My weekly Law Bytes column (Toronto Star version, homepage version ) discusses the renewed net neutrality concerns in Canada in light of comments from Videotron President Robert Depatie promoting the establishment of a new Internet transmission tariff that would require content creators of all sizes to fork over millions of dollars for the right to transmit content to ISP subscribers. I note that there is mounting evidence that content and application discrimination is already here. In Canada, the Depatie remarks join a handful of examples that include Telus' 2005 decision during a labour dispute to block access to a website that supported its union (blocking hundreds of additional websites in the process), Shaw Cable's ten dollar surcharge for "premium" Internet telephony service (which generated a complaint to the CRTC from Vonage, a leading Internet telephony provider), and Rogers' decision to limit bandwidth for legitimate peer-to-peer software applications (without full public disclosure of the practice).
While opponents of network neutrality legislation argue that a competitive marketplace removes the need for government intervention, the reality is that the market for broadband services in Canada is at best an oligopoly. Most Canadians have limited choice, with consumers in urban areas choosing between indistinguishable cable and telephone Internet packages, while Canadians in rural communities are often left with no broadband options at all.
In light of the current environment, a recent Canadian telecommunications policy review directly addressed the network neutrality issue.
The Telecommunications Policy Review Panel report, a massive 400-page government-commissioned study that detailed a new vision to reshape Canadian telecommunications regulation recommended the establishment of a new legislative provision to "confirm the right of Canadian consumers to access publicly available Internet applications and content of their choice by means of all public telecommunications networks providing access to the Internet."
Furthermore, according to documents obtained under the Access to Information Act, this spring Industry Canada quietly conducted an informal consultation on stakeholder responses to the report that confirmed industry support for a complete implementation of report's recommendations. In a memorandum to Industry Minister Maxime Bernier, officials noted that the "department solicited stakeholders' views on their top five and bottom five recommendations" and concluded that "most firms only oppose recommendations if they are implemented separately, and believe the Panel's report should be implemented as a package."
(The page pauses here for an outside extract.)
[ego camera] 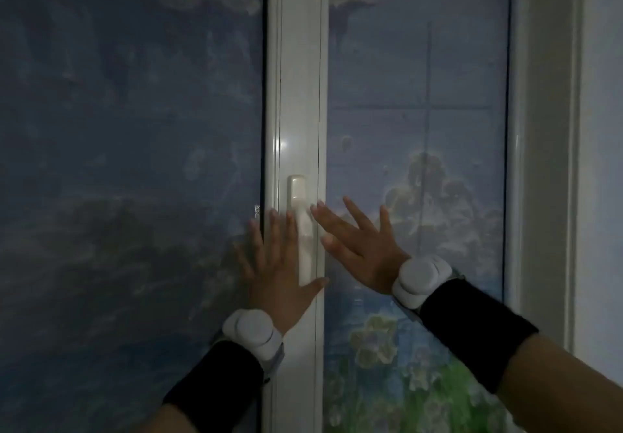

Despite mounting consumer concerns, the Panel report's recommendation, and industry support for reform implementation that would include a network neutrality provision, there is widespread speculation that Bernier will ignore the issue by focusing exclusively on deregulation when he unveils his plans for telecommunications reform. In doing so, he would not only eviscerate many statutory consumer protections, but also risk accelerating the development of a two-tier Internet in Canada.